Across the lines of the records below, how many have the string "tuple" in them? Answer with the number alone.
========================================
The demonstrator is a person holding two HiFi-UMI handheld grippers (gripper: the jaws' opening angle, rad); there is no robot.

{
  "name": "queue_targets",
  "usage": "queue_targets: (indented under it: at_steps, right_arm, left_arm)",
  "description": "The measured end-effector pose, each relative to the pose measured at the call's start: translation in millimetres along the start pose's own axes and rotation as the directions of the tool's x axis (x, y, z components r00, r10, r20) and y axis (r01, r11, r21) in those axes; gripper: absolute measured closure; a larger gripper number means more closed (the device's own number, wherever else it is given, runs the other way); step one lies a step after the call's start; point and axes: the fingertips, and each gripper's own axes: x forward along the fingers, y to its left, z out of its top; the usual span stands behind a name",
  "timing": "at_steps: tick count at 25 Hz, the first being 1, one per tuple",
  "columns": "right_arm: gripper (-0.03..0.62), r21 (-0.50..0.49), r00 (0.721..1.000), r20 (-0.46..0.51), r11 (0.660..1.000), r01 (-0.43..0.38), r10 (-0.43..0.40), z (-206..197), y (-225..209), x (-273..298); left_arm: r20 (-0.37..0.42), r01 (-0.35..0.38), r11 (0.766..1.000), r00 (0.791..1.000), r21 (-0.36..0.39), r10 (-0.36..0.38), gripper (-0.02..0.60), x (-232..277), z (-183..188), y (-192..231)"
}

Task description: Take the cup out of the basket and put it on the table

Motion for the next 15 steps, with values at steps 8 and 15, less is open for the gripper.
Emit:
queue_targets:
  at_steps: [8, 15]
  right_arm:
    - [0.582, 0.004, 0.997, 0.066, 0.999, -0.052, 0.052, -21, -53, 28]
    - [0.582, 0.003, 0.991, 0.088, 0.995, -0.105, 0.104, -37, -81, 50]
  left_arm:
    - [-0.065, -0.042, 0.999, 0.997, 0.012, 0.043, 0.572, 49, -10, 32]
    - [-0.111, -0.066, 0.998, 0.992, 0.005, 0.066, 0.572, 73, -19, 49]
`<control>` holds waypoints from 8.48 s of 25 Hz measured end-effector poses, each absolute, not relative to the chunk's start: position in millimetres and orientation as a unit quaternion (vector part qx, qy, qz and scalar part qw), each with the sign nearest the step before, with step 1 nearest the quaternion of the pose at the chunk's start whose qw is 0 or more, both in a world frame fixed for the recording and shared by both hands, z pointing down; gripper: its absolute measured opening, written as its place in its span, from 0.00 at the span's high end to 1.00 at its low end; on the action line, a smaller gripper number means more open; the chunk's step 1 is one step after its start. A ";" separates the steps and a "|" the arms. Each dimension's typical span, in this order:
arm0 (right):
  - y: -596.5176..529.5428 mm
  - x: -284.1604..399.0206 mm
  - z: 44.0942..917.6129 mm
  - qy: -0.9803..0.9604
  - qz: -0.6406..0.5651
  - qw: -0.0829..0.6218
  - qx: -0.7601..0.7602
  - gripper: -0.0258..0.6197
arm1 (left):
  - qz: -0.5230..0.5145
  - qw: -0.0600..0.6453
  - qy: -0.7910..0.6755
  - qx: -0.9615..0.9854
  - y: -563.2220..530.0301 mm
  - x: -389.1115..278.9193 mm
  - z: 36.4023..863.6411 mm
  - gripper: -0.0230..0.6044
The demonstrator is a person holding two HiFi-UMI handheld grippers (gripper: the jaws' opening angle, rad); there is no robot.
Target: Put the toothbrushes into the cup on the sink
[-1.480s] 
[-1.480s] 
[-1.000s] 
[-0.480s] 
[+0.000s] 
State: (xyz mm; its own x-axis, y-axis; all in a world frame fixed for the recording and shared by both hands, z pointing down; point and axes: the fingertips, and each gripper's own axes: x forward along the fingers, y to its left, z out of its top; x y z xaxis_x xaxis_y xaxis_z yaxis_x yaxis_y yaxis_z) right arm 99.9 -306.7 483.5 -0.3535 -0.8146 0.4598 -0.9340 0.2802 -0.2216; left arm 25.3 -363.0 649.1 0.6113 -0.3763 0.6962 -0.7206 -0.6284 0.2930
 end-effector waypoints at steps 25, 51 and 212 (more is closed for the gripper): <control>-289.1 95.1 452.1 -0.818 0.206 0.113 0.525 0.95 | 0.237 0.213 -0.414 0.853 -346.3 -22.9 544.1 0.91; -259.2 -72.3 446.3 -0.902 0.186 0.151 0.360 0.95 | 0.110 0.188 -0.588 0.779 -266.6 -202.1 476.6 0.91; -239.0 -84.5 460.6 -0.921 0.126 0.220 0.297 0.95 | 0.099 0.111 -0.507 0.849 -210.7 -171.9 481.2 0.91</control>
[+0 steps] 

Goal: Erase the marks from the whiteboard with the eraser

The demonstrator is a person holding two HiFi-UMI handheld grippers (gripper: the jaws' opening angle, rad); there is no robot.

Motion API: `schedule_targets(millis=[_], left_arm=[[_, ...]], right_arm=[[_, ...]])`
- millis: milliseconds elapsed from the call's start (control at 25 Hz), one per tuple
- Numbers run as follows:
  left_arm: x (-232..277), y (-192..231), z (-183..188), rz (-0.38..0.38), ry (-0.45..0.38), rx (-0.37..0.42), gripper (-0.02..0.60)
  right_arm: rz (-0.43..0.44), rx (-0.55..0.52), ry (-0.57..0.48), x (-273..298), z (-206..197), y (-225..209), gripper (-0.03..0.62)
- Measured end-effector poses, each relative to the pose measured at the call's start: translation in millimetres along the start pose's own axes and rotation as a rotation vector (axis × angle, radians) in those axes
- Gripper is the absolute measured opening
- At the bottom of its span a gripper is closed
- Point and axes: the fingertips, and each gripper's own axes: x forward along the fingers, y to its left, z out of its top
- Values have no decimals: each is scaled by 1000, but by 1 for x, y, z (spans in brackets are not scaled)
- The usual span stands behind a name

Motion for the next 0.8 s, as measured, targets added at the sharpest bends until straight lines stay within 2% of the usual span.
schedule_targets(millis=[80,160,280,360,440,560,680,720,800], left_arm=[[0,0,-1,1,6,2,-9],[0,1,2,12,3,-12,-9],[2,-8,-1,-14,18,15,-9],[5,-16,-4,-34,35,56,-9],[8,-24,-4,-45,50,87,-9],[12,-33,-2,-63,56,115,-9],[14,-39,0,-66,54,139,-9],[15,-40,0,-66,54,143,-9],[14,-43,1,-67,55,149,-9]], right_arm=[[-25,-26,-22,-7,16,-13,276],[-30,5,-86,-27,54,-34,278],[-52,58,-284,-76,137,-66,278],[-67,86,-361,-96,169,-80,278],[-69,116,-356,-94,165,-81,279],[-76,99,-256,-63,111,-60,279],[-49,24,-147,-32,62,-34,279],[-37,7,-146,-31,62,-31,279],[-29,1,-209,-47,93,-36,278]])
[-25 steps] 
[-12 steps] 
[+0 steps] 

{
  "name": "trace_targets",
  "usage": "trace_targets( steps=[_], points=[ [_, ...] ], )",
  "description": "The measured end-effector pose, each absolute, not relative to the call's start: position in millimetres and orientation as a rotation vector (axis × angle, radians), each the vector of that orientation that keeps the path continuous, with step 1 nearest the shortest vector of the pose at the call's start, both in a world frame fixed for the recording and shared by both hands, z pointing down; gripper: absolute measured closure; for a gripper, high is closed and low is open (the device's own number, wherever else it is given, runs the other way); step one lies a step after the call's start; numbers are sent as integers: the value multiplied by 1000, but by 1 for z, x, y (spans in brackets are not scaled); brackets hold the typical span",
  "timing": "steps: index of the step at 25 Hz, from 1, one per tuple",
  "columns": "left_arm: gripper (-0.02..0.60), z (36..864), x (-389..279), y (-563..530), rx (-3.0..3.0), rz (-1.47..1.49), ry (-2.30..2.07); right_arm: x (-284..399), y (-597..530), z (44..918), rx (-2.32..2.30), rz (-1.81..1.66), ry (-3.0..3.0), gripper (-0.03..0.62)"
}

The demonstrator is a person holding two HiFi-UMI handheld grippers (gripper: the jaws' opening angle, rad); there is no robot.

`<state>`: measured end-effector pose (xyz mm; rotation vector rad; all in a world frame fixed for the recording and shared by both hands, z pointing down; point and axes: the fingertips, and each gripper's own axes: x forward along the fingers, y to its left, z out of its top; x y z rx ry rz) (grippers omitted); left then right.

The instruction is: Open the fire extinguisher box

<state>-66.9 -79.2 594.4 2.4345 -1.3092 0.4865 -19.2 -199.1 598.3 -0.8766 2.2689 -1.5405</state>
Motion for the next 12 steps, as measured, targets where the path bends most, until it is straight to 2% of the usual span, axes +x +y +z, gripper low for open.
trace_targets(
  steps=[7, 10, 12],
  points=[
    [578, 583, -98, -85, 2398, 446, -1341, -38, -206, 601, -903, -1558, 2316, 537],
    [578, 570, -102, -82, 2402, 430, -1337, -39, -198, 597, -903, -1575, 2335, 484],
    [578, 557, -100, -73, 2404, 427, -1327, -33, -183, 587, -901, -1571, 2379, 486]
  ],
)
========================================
### [Solution to the problem]
3